Maria, infatti, non è solo una persona individuale, ma è anche la “figlia di Sion”, la donna nuova posta accanto al Redentore per condividerne la passione e generare nello Spirito i figli di Dio. Tale realtà è espressa dalla rappresentazione popolare delle “sette spade” che trapassano il cuore di Maria: la raffigurazione evidenzia il profondo legame tra la madre, che s’identifica con la figlia di Sion e con la Chiesa, e il destino di dolore del Verbo incarnato.

Restituendo il Figlio, appena ricevuto da Dio, per consacrarlo alla sua missione di salvezza, Maria consegna anche se stessa a tale missione. Si tratta di un gesto di interiore condivisione che non è solo frutto del naturale affetto materno, ma esprime soprattutto il consenso della donna nuova all’opera redentrice di Cristo.

2. Nel suo intervento Simeone indica la finalità del sacrificio di Gesù e della sofferenza di Maria: questi avverranno “perché siano svelati i pensieri di molti cuori” (
Lc 2,35).

Gesù “segno di contraddizione” (Lc 2,34), che coinvolge la madre nella sua sofferenza, condurrà gli uomini a prendere posizione nei suoi confronti, invitandoli ad una decisione fondamentale. Egli, infatti, “è qui per la rovina e la risurrezione di molti in Israele” (Lc 2,34).

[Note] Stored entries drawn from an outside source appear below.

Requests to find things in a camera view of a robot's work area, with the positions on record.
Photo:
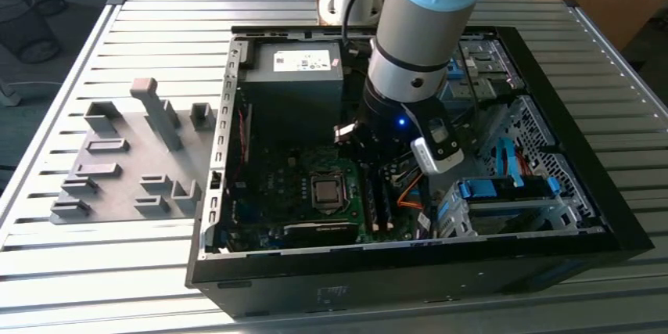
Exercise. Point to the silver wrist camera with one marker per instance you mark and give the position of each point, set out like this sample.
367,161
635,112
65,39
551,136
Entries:
435,162

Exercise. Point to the grey power supply unit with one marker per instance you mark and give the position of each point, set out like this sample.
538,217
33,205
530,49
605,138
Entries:
293,95

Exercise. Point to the blue plastic drive carrier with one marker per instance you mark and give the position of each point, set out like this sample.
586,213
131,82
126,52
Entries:
455,68

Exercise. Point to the black open PC case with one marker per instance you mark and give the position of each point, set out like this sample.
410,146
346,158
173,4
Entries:
366,283

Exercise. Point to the white floor object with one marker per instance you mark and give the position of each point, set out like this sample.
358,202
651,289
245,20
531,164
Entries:
9,95

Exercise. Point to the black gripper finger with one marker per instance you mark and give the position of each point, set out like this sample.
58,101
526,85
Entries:
402,171
371,166

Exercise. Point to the hard disk in blue carrier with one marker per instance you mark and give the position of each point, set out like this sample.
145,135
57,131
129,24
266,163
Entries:
486,189

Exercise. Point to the black graphics card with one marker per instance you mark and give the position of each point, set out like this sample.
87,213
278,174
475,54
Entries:
318,234

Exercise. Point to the green motherboard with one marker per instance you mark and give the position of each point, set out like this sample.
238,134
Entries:
282,193

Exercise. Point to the blue RAM stick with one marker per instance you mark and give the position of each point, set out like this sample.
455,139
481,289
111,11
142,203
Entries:
373,205

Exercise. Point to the black mesh wastebasket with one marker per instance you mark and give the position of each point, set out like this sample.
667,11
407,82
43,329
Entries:
37,36

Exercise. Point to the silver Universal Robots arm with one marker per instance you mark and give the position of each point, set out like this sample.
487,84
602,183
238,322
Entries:
413,44

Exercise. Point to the grey plastic parts rack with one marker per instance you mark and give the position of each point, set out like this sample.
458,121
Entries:
137,142

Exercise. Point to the grey metal disk bay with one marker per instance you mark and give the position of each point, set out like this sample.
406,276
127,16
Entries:
522,207

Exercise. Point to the grey metal drive cage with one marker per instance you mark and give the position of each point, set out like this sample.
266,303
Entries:
497,64

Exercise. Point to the silver CPU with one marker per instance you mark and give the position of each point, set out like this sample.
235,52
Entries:
329,191

Maria è dunque unita al suo divin Figlio nella “contraddizione”, in vista dell’opera della salvezza. Esiste sicuramente il rischio di rovina per chi rifiuta il Cristo, ma effetto meraviglioso della redenzione è la risurrezione di molti. Questo solo annunzio accende una grande speranza nei cuori ai quali già testimonia il frutto del sacrificio.

Ponendo sotto lo sguardo della Vergine queste prospettive della salvezza prima dell’offerta rituale, Simeone sembra suggerire a Maria di compiere quel gesto per contribuire al riscatto dell’umanità. Di fatto egli non parla con Giuseppe né di Giuseppe: il suo discorso è rivolto a Maria, che egli associa al destino del Figlio.

3. La priorità cronologica del gesto di Maria non offusca il primato di Gesù. Il Concilio Vaticano II, definendo il ruolo di Maria nell’economia della salvezza, ricorda che Ella “consacrò se stessa . . . alla persona e all’opera del Figlio suo, servendo al mistero della redenzione sotto di Lui e con Lui” (Lumen Gentium LG 56).

Nella presentazione al tempio di Gesù, Maria serve al mistero della redenzione sotto Cristo e con Cristo: è Lui infatti il protagonista della salvezza, che deve essere riscattato con l’offerta rituale. Maria è unita al sacrificio del Figlio dalla spada che Le trafiggerà l’anima.

Il primato di Cristo non annulla, ma sostiene ed esige il ruolo proprio e insostituibile della donna. Coinvolgendo la madre nel proprio sacrificio, Cristo intende rivelare le profonde radici umane di esso e mostrare un’anticipazione dell’offerta sacerdotale della croce.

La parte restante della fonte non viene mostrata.